» Work to complete
Copy the complete listing exactly as shown.

» Data block

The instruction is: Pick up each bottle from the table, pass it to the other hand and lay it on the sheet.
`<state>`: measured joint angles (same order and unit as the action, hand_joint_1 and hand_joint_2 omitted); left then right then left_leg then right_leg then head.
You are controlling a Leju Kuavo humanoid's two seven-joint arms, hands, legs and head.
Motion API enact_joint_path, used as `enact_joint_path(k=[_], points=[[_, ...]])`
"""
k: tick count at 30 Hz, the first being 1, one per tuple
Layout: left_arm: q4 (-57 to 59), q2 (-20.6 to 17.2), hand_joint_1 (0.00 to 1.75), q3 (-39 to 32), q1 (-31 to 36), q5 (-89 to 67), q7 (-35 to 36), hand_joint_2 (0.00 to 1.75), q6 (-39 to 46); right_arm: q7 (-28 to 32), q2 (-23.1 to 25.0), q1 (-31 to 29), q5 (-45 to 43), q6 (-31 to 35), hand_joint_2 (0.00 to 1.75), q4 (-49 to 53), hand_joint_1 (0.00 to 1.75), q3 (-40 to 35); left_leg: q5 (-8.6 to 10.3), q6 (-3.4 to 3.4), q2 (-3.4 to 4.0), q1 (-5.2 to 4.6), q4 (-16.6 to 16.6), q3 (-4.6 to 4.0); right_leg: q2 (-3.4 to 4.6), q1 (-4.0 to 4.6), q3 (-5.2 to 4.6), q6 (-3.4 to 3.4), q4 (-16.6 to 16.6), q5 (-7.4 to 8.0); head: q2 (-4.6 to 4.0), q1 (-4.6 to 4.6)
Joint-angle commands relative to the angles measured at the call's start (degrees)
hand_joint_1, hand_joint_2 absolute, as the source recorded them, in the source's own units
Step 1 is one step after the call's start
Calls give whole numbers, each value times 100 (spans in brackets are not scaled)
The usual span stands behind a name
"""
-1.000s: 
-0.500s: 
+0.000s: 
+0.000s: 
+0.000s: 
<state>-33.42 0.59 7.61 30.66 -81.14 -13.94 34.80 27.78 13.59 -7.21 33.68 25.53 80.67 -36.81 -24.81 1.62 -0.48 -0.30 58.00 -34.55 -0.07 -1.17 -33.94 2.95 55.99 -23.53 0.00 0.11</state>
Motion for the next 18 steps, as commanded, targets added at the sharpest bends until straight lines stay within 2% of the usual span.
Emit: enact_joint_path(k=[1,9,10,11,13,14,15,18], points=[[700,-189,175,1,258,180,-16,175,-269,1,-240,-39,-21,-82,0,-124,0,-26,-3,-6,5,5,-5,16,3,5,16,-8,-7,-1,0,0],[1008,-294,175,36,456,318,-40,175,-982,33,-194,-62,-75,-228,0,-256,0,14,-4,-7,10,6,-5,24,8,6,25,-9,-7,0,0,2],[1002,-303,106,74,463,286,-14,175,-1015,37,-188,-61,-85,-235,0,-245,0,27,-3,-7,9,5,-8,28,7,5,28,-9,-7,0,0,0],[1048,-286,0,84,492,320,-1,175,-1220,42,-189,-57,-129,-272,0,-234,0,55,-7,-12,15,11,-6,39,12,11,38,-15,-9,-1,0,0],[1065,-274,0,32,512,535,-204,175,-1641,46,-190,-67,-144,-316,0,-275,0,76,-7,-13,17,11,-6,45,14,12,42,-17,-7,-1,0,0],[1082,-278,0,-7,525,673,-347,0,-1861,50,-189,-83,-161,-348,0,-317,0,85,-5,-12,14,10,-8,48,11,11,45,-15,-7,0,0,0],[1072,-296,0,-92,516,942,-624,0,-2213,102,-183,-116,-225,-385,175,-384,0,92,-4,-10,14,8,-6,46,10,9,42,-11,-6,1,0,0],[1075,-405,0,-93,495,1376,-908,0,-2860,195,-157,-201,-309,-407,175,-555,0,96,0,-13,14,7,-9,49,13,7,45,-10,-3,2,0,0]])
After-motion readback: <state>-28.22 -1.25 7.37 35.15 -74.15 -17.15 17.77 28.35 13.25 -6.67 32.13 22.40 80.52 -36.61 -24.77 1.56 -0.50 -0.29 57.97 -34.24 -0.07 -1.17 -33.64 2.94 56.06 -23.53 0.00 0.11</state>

» Solved exercise
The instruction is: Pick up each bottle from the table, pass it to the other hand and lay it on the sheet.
`<state>`: measured joint angles (same order and unit as the action, hand_joint_1 and hand_joint_2 omitted); left then right then left_leg then right_leg then head.
You are controlling a Leju Kuavo humanoid's two seven-joint arms, hands, legs and head.
Motion API enact_joint_path, used as `enact_joint_path(k=[_], points=[[_, ...]])`
"""
k: tick count at 30 Hz, the first being 1, one per tuple
Layout: left_arm: q4 (-57 to 59), q2 (-20.6 to 17.2), hand_joint_1 (0.00 to 1.75), q3 (-39 to 32), q1 (-31 to 36), q5 (-89 to 67), q7 (-35 to 36), hand_joint_2 (0.00 to 1.75), q6 (-39 to 46); right_arm: q7 (-28 to 32), q2 (-23.1 to 25.0), q1 (-31 to 29), q5 (-45 to 43), q6 (-31 to 35), hand_joint_2 (0.00 to 1.75), q4 (-49 to 53), hand_joint_1 (0.00 to 1.75), q3 (-40 to 35); left_leg: q5 (-8.6 to 10.3), q6 (-3.4 to 3.4), q2 (-3.4 to 4.0), q1 (-5.2 to 4.6), q4 (-16.6 to 16.6), q3 (-4.6 to 4.0); right_leg: q2 (-3.4 to 4.6), q1 (-4.0 to 4.6), q3 (-5.2 to 4.6), q6 (-3.4 to 3.4), q4 (-16.6 to 16.6), q5 (-7.4 to 8.0); head: q2 (-4.6 to 4.0), q1 (-4.6 to 4.6)
Joint-angle commands relative to the angles measured at the call's start (degrees)
hand_joint_1, hand_joint_2 absolute, as the source recorded them, in the source's own units
Step 1 is one step after the call's start
Calls give whole numbers, each value times 100 (spans in brackets are not scaled)
The usual span stands behind a name
"""
-1.000s: 
-0.500s: 
+0.000s: 
+0.000s: 
+0.000s: 
<state>-33.42 0.59 7.61 30.66 -81.14 -13.94 34.80 27.78 13.59 -7.21 33.68 25.53 80.67 -36.81 -24.81 1.62 -0.48 -0.30 58.00 -34.55 -0.07 -1.17 -33.94 2.95 55.99 -23.53 0.00 0.11</state>
Motion for the next 18 steps, as commanded, targets added at the sharpest bends until straight lines stay within 2% of the usual span.
Emit: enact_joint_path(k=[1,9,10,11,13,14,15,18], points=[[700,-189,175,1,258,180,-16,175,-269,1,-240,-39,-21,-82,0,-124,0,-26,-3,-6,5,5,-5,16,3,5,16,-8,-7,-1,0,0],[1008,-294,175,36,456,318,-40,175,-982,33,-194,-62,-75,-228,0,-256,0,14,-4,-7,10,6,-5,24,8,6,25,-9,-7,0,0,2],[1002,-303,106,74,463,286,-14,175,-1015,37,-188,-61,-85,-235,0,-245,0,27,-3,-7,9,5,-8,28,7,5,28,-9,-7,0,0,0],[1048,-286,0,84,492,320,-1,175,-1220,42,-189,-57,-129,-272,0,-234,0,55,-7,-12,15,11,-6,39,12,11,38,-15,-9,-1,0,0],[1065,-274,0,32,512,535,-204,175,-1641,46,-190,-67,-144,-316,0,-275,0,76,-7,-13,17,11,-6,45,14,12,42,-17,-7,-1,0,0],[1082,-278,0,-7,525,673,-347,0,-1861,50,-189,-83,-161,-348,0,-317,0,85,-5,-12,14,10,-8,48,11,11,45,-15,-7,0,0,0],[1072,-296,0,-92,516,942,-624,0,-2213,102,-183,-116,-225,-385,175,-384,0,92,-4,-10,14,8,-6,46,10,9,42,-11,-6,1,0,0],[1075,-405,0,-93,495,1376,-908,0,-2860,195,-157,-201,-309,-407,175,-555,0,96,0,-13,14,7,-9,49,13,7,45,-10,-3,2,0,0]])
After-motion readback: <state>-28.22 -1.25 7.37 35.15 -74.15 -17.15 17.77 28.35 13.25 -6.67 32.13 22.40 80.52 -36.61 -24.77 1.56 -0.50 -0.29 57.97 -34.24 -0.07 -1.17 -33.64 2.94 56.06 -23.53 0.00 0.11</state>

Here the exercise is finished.